The CDC received reports of nearly 32 outbreaks of the infection associated with swimming pools or water playgrounds in the USA in the year 2016, in comparison to the reports of outbreak reported two years earlier, which stood at 16 cases.

People also can contaminate pool water with crypto through physical contact, said Lilly Kan, senior director of infectious disease and informatics with the National Association of County & City Health Officials (NACCHO). The number of swimming pools with an outbreak of the parasite has doubled in just two years, according to the Center for Disease Control. That means an average of 8,000 people a year suffer through up to three weeks of watery diarrhea, stomach cramps, nausea and sometimes vomiting - most often because they swallowed contaminated pool water. However, there were 32 cases recorded in 2016. Arizona reported 352 lab-confirmed cases between July and October 2016, compared with a maximum 62 cases detected annually in years prior.

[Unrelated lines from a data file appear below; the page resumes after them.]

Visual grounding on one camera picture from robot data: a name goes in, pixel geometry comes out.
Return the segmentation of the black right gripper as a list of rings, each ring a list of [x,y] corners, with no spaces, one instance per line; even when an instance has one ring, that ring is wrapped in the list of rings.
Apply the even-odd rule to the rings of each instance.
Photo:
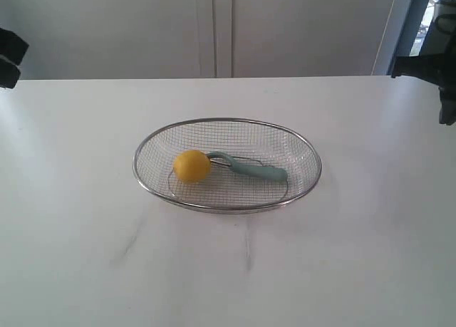
[[[442,14],[436,18],[436,27],[450,39],[444,53],[423,56],[398,56],[395,58],[391,77],[409,76],[439,86],[441,109],[439,123],[455,123],[455,28],[444,31],[442,20],[455,22],[455,14]]]

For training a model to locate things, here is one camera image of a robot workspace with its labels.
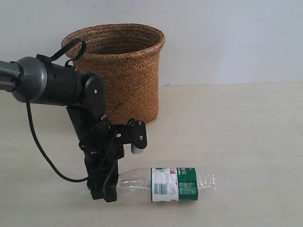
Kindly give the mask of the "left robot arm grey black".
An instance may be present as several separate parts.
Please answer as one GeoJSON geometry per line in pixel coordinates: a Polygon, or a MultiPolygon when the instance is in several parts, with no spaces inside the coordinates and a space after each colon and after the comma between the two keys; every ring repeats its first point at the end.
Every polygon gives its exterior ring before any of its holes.
{"type": "Polygon", "coordinates": [[[105,114],[105,83],[97,75],[61,66],[42,57],[24,57],[0,63],[0,88],[27,106],[64,106],[79,147],[83,151],[93,199],[117,200],[118,159],[124,154],[116,145],[115,126],[105,114]]]}

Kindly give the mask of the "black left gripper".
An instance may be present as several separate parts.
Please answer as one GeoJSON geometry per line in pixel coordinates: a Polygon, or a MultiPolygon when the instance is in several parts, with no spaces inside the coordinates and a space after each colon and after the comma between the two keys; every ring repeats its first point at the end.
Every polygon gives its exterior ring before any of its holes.
{"type": "Polygon", "coordinates": [[[123,158],[125,151],[123,145],[116,143],[115,126],[105,114],[95,118],[91,111],[82,107],[68,106],[66,109],[79,139],[79,147],[85,156],[85,167],[90,175],[87,187],[92,199],[116,201],[118,164],[114,161],[123,158]],[[96,175],[109,168],[111,164],[113,165],[105,181],[104,176],[96,175]]]}

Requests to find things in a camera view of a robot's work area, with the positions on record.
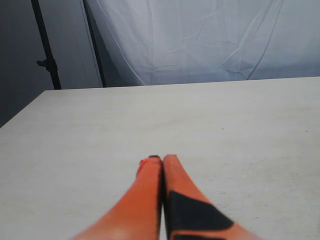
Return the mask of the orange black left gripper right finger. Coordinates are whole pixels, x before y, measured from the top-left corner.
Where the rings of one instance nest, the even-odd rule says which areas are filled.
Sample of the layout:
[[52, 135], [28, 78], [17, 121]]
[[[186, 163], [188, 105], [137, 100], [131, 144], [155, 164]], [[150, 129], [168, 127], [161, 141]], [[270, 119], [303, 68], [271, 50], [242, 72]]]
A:
[[168, 240], [259, 240], [219, 211], [198, 189], [179, 158], [163, 159], [165, 228]]

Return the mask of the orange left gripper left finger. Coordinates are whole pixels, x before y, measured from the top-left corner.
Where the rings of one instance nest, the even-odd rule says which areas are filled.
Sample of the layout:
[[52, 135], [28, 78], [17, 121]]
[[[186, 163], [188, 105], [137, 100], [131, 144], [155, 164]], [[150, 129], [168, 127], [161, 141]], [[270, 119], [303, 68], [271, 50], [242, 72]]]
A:
[[158, 240], [162, 207], [162, 160], [140, 161], [136, 179], [122, 198], [74, 240]]

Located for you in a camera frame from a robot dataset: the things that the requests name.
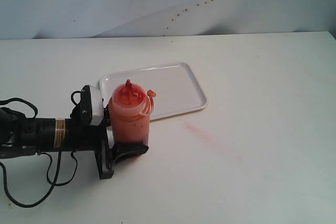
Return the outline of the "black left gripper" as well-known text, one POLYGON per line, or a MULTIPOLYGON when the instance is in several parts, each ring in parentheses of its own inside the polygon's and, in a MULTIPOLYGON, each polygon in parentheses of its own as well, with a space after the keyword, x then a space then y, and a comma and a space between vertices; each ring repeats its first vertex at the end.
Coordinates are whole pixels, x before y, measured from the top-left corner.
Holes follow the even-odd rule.
POLYGON ((99 126, 84 126, 80 120, 80 107, 77 104, 70 114, 69 143, 77 151, 93 151, 100 179, 110 179, 112 164, 118 164, 128 158, 145 154, 149 147, 142 143, 116 143, 110 152, 107 127, 111 126, 109 107, 104 108, 104 117, 99 126))

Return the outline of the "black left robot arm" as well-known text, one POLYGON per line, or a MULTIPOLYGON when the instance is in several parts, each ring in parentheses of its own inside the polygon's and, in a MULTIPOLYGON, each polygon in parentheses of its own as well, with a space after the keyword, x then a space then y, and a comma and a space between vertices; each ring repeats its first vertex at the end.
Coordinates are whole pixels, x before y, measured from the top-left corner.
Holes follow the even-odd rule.
POLYGON ((115 143, 109 146, 105 117, 98 126, 82 124, 77 109, 68 119, 28 118, 25 114, 1 107, 1 158, 32 156, 43 152, 93 151, 100 179, 113 176, 115 164, 145 154, 148 146, 115 143))

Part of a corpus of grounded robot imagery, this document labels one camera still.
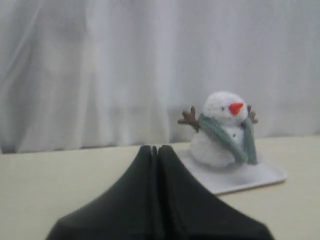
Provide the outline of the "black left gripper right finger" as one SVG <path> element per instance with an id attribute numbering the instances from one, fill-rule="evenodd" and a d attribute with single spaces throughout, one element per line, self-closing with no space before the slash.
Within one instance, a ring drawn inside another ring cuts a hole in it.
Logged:
<path id="1" fill-rule="evenodd" d="M 267 226 L 205 189 L 171 146 L 157 154 L 157 187 L 167 240 L 272 240 Z"/>

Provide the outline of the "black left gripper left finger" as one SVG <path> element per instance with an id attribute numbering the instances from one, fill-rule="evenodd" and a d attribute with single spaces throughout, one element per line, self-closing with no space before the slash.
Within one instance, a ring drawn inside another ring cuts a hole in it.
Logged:
<path id="1" fill-rule="evenodd" d="M 154 240 L 157 202 L 154 146 L 141 146 L 124 174 L 104 193 L 61 217 L 48 240 Z"/>

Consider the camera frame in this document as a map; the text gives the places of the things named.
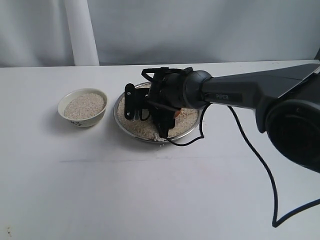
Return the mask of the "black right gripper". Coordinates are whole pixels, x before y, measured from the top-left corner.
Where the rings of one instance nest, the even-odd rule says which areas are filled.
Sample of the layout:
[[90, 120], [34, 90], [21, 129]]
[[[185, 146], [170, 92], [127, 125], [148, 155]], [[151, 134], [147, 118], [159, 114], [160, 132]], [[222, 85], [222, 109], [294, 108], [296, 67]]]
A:
[[175, 113], [185, 106], [183, 85], [184, 70], [147, 70], [145, 78], [150, 82], [147, 102], [151, 109], [152, 122], [160, 138], [167, 138], [175, 127]]

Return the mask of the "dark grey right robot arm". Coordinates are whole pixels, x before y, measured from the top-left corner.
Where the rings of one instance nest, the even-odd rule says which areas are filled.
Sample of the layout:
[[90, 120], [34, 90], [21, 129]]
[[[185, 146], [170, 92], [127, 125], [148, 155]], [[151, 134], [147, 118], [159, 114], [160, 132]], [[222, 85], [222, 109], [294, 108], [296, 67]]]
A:
[[146, 68], [149, 98], [169, 108], [202, 110], [220, 104], [254, 111], [260, 133], [288, 160], [320, 170], [320, 66], [213, 77], [204, 70]]

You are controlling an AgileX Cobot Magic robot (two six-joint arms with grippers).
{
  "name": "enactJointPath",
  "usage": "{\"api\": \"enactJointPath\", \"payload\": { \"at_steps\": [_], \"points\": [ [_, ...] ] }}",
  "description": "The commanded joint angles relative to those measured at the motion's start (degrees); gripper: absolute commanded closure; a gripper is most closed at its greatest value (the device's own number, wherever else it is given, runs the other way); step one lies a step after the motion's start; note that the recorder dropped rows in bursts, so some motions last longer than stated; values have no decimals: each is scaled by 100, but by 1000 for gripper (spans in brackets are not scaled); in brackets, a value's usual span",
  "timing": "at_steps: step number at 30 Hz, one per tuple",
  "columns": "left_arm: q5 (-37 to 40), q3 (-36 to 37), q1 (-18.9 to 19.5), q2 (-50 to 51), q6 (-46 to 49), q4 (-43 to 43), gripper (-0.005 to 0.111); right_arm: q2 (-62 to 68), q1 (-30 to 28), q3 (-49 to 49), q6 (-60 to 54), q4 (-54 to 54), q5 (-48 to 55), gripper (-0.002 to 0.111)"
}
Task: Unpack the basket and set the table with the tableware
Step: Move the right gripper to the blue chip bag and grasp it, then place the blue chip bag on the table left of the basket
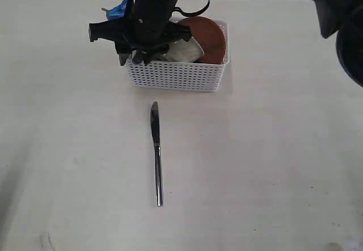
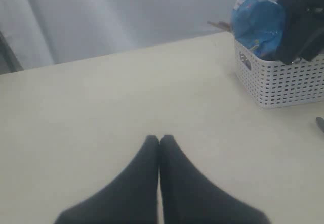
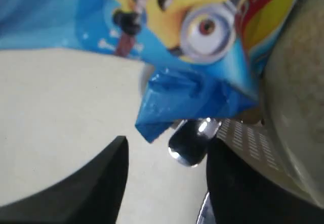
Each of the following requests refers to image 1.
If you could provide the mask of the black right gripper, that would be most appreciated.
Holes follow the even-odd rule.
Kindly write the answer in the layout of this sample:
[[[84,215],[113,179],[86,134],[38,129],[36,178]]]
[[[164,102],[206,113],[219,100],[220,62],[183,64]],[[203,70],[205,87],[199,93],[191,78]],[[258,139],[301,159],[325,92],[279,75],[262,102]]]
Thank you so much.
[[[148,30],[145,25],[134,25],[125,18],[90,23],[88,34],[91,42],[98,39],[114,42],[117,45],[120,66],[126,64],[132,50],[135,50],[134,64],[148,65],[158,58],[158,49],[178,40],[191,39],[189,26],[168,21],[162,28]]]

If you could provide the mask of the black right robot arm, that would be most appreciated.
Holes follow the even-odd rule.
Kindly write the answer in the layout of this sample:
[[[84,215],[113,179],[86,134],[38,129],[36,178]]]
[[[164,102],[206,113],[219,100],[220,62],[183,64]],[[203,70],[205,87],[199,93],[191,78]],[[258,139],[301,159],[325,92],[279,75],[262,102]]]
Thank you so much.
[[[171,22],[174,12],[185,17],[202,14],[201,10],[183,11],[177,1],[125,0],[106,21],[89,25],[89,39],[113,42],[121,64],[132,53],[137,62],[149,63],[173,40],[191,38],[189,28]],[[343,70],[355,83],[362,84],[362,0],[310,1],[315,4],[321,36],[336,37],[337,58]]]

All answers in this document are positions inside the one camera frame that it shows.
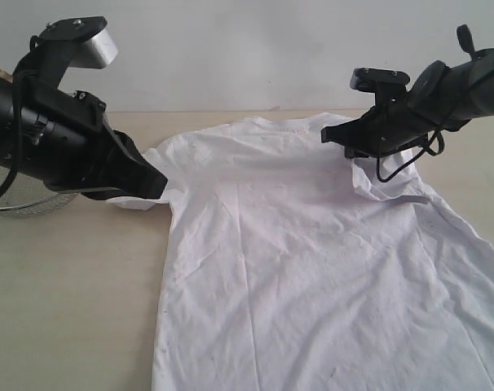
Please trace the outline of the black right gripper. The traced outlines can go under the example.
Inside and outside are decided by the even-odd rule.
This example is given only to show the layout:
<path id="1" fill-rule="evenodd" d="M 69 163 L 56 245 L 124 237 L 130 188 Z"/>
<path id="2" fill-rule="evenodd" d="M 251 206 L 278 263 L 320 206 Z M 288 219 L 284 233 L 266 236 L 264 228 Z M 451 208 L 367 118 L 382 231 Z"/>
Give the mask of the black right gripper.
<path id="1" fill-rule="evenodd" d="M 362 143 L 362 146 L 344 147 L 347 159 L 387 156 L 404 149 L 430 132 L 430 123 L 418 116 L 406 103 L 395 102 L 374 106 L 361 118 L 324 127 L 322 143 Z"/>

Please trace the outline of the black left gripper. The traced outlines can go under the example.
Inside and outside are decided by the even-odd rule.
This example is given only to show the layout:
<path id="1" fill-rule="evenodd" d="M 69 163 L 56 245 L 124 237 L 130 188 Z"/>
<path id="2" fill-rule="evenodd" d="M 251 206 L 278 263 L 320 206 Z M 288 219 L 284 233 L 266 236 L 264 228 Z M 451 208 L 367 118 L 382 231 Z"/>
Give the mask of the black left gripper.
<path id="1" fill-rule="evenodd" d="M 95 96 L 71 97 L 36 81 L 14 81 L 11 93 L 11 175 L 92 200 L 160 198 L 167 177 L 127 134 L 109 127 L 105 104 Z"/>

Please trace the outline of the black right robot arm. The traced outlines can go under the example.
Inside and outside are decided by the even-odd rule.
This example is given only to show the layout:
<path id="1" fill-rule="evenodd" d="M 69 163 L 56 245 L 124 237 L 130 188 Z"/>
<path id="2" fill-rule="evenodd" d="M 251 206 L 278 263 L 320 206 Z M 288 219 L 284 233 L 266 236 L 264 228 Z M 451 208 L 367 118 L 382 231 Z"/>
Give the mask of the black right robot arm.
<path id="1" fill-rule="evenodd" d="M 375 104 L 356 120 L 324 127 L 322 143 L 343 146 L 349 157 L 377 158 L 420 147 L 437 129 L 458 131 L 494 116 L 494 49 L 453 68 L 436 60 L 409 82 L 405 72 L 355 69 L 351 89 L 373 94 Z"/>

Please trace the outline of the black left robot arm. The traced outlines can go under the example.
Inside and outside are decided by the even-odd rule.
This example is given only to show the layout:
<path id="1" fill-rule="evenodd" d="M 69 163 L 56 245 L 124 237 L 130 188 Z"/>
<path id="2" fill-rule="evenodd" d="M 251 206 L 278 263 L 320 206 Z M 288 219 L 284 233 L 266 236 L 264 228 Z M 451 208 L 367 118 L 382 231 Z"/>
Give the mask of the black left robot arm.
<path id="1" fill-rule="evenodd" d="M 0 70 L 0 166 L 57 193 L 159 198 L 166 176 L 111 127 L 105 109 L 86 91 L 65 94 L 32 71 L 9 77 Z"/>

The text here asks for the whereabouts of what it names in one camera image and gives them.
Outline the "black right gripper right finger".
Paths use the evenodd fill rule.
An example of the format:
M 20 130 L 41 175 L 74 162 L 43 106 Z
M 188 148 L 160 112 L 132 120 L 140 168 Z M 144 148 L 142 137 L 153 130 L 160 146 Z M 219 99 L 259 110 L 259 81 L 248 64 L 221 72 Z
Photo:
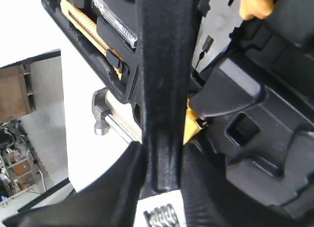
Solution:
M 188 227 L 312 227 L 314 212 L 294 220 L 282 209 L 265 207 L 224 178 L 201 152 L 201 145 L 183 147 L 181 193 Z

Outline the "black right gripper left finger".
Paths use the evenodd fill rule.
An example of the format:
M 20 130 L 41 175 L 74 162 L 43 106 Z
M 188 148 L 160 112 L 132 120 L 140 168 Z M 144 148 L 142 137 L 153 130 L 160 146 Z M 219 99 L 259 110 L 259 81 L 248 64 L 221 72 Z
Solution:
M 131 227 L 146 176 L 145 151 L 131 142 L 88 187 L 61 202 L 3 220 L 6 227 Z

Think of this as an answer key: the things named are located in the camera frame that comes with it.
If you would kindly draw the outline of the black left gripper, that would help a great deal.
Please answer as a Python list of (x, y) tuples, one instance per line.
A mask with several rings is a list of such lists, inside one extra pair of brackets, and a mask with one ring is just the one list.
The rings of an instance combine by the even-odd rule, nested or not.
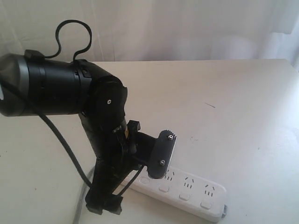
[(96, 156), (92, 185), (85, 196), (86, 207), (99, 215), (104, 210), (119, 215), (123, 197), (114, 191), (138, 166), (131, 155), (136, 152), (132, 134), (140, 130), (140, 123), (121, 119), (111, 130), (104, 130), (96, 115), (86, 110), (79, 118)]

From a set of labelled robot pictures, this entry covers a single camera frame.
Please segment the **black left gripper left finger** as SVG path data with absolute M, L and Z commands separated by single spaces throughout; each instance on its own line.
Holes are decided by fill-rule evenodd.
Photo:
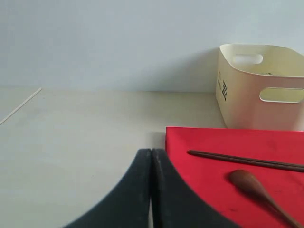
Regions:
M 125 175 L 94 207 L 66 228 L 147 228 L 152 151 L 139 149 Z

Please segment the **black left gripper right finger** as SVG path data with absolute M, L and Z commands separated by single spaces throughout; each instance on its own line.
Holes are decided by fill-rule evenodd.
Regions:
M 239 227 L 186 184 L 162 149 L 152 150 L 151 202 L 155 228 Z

These results are concerning to experts from the CDC, the Water Quality and Health Council, and the National Swimming Pool Foundation due to the concerns over Crypto. If they wear a diaper, check it in a diaper-changing area and not near the pool.

CDC has found the reason behind the massive outbreak in numbers of infections.

Randy Sellers at SwimMAC Carolina in Charlotte said a full-time pool technician checks pool chemicals daily, but when it comes to crypto, he said communication from parents is key.

Even if a pool is properly maintained, Crypto can still pose a challenge, as it's able to survive up to 10 days in clean water.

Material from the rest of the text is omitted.